If PNGs do not suffer of oversized heatmaps may be because they are compressed files, while PDFs by GR are text files without compression (you can open them with a text editor).

I think that the issue should be reported on Plots - which should not call nonuniformcellarray if the heatmap is not really uniform.

yha commented 4 years ago

I'd say it has to do with the size of the files. Look at the generated files: a PDF generated of a non-uniform heatmap takes always about 24 MB no matter how "big" is the heatmap, because as Josef explained it is always treated as a 2000 x 2000 image array.

I see, that does make sense now.

I think that the issue should be reported on Plots - which should not call nonuniformcellarray if the heatmap is not really uniform.

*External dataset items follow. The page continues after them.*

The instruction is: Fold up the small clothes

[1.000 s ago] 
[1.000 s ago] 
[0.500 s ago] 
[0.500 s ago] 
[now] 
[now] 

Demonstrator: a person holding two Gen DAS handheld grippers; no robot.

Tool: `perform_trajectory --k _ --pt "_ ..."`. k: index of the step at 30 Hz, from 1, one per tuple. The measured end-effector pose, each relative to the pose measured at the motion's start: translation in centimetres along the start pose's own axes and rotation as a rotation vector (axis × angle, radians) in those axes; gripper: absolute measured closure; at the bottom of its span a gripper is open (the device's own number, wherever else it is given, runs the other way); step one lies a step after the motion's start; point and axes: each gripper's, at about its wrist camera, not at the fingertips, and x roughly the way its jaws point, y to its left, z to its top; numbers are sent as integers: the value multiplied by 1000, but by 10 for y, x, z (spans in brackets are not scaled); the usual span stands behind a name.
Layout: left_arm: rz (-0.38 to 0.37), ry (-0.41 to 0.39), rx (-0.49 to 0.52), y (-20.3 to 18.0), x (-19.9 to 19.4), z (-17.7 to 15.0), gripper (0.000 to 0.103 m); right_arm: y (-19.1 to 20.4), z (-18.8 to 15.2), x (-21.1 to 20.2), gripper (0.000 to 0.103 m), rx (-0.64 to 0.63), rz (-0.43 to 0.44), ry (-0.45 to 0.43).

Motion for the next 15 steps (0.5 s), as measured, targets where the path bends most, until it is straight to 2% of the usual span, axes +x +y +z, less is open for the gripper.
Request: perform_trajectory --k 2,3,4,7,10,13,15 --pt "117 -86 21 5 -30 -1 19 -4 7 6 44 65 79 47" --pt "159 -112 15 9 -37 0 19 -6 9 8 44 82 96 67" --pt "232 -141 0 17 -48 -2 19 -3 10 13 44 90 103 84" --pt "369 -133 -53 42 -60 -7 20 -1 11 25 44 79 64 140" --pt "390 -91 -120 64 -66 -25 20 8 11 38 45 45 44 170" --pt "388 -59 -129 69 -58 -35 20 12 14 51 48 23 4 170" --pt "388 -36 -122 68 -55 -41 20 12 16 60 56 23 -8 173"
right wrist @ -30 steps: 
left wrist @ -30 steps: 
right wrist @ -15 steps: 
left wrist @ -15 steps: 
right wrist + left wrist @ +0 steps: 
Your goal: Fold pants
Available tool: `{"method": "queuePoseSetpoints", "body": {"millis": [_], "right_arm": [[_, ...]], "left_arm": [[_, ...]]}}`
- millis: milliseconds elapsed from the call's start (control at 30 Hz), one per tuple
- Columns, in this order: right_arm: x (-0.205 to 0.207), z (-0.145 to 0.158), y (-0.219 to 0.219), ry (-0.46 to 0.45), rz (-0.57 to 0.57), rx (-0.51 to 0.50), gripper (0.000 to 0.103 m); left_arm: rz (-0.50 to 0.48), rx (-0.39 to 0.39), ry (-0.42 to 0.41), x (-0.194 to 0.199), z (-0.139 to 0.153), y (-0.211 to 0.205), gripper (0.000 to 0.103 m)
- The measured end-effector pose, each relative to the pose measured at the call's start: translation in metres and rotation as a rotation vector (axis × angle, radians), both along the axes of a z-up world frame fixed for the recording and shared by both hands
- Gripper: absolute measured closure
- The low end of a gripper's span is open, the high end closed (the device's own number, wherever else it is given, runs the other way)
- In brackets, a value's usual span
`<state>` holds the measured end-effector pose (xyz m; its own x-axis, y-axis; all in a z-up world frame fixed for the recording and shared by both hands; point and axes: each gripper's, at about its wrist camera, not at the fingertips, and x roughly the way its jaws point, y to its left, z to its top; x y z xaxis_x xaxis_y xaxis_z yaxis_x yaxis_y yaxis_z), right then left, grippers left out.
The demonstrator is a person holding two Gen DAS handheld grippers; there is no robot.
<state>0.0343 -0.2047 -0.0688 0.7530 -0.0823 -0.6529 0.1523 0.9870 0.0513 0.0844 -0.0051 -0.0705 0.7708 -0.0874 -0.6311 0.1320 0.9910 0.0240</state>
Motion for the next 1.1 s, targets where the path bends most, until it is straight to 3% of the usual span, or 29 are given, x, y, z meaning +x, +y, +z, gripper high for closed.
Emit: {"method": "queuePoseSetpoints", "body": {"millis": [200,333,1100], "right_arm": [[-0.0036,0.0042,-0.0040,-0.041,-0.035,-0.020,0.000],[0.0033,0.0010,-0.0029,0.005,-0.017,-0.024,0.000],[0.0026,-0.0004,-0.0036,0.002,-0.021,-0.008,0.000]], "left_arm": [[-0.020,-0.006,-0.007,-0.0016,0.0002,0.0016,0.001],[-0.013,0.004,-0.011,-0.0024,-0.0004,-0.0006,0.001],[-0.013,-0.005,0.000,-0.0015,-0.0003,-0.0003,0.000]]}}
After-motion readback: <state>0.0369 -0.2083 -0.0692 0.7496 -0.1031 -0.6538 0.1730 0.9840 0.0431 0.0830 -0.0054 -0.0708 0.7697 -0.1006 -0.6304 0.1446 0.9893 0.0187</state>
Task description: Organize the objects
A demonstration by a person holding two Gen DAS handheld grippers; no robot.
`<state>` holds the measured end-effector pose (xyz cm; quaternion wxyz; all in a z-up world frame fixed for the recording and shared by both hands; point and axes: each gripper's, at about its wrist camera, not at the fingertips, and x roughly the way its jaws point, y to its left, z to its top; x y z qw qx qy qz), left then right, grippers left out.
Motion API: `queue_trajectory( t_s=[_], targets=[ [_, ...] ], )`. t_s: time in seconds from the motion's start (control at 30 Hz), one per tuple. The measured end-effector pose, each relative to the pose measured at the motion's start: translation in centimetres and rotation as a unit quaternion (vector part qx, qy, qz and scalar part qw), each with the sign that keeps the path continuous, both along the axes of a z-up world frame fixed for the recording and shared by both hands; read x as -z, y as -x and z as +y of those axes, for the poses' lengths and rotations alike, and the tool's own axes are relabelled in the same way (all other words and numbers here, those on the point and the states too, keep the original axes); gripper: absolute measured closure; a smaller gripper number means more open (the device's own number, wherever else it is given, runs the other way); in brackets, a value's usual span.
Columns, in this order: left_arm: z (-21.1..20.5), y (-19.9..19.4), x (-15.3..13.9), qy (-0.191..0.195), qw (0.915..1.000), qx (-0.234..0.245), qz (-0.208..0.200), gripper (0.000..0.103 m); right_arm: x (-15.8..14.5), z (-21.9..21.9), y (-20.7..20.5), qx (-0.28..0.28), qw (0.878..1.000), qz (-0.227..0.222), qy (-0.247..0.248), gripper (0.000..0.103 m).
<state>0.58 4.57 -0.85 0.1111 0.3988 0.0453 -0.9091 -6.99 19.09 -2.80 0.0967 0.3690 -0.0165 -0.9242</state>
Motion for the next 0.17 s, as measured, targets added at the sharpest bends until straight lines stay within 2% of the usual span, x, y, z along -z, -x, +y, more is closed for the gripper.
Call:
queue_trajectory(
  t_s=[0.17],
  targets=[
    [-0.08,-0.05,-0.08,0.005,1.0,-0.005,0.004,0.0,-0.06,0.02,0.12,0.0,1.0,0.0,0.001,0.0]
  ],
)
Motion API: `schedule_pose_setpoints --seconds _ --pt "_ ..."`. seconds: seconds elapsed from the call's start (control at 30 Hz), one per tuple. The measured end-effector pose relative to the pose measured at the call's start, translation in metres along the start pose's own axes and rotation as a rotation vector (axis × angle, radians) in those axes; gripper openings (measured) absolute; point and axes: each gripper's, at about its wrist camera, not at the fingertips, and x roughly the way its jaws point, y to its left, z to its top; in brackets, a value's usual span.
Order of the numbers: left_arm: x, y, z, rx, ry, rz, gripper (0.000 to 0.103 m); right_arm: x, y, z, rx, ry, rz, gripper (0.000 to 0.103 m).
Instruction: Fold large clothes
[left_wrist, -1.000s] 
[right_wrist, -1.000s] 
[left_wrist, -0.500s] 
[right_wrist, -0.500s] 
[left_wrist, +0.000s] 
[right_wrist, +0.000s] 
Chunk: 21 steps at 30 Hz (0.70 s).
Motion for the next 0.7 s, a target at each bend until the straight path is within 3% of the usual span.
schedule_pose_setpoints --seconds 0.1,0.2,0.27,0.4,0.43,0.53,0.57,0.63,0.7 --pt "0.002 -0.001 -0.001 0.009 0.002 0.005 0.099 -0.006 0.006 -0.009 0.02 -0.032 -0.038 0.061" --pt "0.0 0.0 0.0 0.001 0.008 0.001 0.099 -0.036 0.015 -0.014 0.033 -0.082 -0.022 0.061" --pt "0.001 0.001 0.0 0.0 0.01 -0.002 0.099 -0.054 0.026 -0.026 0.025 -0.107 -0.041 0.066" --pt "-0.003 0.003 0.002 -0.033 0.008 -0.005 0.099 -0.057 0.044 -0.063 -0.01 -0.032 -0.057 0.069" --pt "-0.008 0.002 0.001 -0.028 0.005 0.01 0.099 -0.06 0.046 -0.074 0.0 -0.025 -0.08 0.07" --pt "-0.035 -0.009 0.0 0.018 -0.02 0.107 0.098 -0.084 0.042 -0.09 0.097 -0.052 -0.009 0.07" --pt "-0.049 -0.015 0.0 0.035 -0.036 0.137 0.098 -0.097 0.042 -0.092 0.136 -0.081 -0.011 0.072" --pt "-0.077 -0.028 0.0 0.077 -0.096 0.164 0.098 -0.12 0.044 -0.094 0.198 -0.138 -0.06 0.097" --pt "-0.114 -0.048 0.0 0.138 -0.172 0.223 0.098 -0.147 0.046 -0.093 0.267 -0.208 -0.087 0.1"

I would say it's still an issue with GR if nonuniformcellarray is slow and creates very large files. Anyway, I will submit a PR for the Plots GR backend to avoid non-uniform heatmaps when possible.

heliosdrm commented 4 years ago

I would say it's still an issue with GR if nonuniformcellarray is slow and creates very large files.

Well, that issue is beyond the Julia implementation of GR. I think that the best place to report it is the original GR framework, since the only thing that GR.nonuniformcellarray does is calling the C function gr_nonuniformcellarray.

jheinen commented 4 years ago

A solution to this problem only makes sense in the Plots/gr backend. I take a look at that.

It actually only needs a check in Plots if the heatmap is "uniform". If so, GR.drawimage() should be used (like before).

yha commented 4 years ago

Working on a PR for Plots I noticed that GR.drawimage() with log axes saves quickly to a small pdf although it (correctly) renders non-uniform rectangles. Can whatever method is used in this case not also be used for nonuniformcellarray?

jheinen commented 4 years ago

I made a PR which hopefully fixes the problem.